## Activity:
Each line from the one that includes "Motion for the" to the last line of the data below should be set down exactly; no other lines are wanted.

## Information provided:
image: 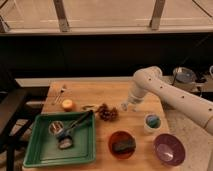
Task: Wipe table surface with towel
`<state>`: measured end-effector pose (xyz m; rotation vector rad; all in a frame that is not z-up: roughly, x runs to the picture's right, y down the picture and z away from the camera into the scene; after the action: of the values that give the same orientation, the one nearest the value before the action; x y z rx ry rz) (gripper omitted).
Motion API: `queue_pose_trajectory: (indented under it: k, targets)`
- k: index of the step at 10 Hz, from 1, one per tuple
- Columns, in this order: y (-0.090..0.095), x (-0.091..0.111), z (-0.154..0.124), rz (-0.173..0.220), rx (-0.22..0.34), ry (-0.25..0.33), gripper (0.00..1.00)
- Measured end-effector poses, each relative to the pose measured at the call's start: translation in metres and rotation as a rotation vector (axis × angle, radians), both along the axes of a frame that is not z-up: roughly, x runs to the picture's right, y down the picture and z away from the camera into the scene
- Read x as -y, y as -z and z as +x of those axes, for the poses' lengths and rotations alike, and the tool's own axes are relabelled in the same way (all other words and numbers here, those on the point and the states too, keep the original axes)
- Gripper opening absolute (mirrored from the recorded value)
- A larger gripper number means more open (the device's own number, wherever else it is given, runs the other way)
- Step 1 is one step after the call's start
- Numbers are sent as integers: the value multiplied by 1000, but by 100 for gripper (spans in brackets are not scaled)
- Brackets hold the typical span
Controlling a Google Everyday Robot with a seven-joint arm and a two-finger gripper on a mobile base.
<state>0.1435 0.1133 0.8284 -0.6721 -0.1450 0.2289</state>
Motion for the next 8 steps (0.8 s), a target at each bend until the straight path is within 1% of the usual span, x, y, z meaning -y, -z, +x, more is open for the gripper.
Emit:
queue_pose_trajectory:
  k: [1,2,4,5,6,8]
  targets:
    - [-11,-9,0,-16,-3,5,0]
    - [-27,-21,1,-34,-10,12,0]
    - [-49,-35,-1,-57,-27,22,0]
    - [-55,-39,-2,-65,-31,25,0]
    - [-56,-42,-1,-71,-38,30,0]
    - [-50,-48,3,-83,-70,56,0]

## Response box:
Motion for the next 8 steps (0.8 s), a target at each bend until the straight path is within 1% of the usual span, x, y, z meaning -y, -z, +x, more is open for the gripper.
Emit:
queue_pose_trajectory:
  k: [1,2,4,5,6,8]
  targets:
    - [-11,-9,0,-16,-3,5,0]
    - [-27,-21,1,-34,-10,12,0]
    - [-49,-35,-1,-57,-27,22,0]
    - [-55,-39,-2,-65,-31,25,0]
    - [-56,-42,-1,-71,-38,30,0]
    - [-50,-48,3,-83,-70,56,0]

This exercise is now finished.